One method is that it's pre trained on a number of concepts so we can look for things like countries or organizations and spacy-docanalysis
will come up with those.
We couldn't, for example, look for "justice" using that.
An unsupervised method is to cluster the words in a text by a number of metrics, e.g. which words co-occur with other words.
W: are we going to use supervised approach or supervised approach?
P: I think I think we already use both. But if we have a climate dictionary, that will be very powerful in looking for the concepts we're interested in.
W: Mhm So that means that we do unsupervised at the moment.
P: we can do supervised if we have dictionaries. one way to get dictionaries is actually to do a search of the literature.
and then use docanalysis
to group the words we get out and then decide if we feel that those words are representative of climate justice.
at the same time, we can also link them to Wikipedia and Wikidata.
Does that make sense?
W: Sure.
P: we've got several different methods.

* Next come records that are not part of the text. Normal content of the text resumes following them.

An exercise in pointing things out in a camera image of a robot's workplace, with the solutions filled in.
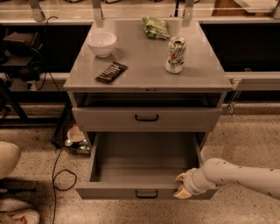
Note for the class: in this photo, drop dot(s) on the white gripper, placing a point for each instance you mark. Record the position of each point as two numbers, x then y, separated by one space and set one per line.
190 181

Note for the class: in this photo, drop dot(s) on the grey drawer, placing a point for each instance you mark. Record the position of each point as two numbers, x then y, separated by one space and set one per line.
138 166
146 119

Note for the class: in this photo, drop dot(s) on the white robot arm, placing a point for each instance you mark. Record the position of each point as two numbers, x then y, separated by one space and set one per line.
216 172

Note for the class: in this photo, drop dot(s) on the grey drawer cabinet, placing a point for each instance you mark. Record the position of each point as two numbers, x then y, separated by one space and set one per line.
146 83

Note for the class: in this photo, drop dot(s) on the grey top drawer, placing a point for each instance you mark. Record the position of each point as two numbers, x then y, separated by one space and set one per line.
146 119

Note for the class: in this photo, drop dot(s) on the dark chocolate bar wrapper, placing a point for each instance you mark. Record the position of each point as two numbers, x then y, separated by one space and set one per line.
111 73

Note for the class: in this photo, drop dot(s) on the white green soda can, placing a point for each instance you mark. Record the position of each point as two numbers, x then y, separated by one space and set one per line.
176 55

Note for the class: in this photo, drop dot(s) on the green snack bag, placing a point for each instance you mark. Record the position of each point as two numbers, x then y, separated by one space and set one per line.
155 28

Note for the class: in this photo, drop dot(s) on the white bowl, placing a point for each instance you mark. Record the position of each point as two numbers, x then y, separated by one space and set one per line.
101 44

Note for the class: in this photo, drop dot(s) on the white red sneaker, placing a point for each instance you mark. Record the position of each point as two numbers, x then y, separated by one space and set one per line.
26 216

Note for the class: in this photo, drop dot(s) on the beige trouser leg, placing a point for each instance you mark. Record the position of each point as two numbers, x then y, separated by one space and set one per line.
9 157

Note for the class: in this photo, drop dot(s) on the black equipment on stand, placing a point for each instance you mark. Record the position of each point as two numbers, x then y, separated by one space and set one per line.
22 57

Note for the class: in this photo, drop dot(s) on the wire basket with items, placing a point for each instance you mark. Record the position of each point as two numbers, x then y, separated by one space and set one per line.
76 143

All of these are what you might call research so that we don't know which of these is going to work. But I think I would be fairly confident in getting a word list which can be turned into a semantic dictionary. We have tools for that and I'd be fairly optimistic that docanalysis could extract those sentences which had these which had these terms in so that you could find out how people were using the terms. yeah.
W: what happens after we create these dictionaries? Would that be our end goal or can we do something with the dictionaries? P: First of all, what we do at barcamp depends on what we can offer. the people who turn up. let's assume that we've got people interested in climate justice and people who are able to run Python programs and they get together in a group so that any question can be put into the system and we'll find out whether that method works or not during that. We'll certainly come up with a list of terms and we'll look those up in wiki data because that gives us a link back into all the Wikimedia support of that. if you've got something like climate justice, you can go to the wiki data page on it, the Wikimedia, the Wikipedia page on it, you can find diagrams which relate to it, you can find papers which are about it and so forth. wikidata, for example, has got a list of open access papers. and that's a very good way into the literature. what we want to do is describe this before the meeting, work on the tools and make sure that they run and then see what the barcampers want to do with them.

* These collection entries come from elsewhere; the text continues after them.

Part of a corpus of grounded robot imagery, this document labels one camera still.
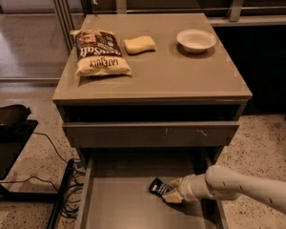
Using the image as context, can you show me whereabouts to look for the brown yellow chip bag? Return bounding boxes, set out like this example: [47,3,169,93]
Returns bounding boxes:
[71,30,132,79]

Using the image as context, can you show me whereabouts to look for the black side table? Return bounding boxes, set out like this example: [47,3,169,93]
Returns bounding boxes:
[0,105,57,202]

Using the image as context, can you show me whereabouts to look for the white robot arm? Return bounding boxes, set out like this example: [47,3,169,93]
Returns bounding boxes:
[162,165,286,215]

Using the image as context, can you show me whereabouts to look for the white paper bowl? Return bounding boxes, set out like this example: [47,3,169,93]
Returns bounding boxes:
[176,29,216,53]

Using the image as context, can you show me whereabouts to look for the dark blue rxbar wrapper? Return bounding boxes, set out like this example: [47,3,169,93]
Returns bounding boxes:
[149,177,173,197]

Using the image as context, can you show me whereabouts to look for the closed grey top drawer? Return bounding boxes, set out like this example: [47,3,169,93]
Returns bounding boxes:
[63,121,239,148]

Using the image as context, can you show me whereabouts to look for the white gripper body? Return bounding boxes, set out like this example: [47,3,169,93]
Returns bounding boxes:
[177,175,213,203]

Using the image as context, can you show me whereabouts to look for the black power strip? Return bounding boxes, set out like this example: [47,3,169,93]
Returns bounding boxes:
[46,159,74,229]

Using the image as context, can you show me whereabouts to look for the open grey middle drawer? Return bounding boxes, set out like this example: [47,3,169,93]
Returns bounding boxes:
[75,152,228,229]

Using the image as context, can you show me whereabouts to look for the grey drawer cabinet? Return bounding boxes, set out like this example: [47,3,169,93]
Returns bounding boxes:
[51,12,254,229]

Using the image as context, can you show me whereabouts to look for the black floor cable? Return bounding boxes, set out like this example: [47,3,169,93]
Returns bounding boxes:
[32,131,70,164]

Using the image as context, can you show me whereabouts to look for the yellow sponge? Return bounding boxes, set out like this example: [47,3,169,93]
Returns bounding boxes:
[124,36,156,54]

P: I'm hoping that this will persist after this. the bar campers are a way of alpha testing whether this is a useful way forward. currently, the focus is that we can get all of the three tools to work on the Climate Justice in the scholarly literature and IPCC reports. we don't yet know which parts of the IPCC report contain information on climate justice. They have to be converted into html first of all.
Discussion aboout where to find Climate Justice in IPCC is chopped ...But the problem is those reports may not be very easy to read because they'll be in PDF and the PDF is still not very easy to convert. *W: * if we can turn them into HTML, that would be really good. P: Right. W: we could also try to search for climate justice related concepts in the IPCC AR6 reports. P: I think it would be very valuable if you could manually browse the IPCC AR6 reports and find out where there's information on climate change. There is an index created by IPCC. It's not hyperlinked. I would look in WG2 which is about adaptation because that I think may have climate justice. It may also occur in WG3 which is about mitigation, But does that cover roughly the your idea? W: It does, we could find a climate justice related text in the IPCC AR6 reports and maybe we could just apply the tools on those specific sections and see what we can come up with. P: That might well work.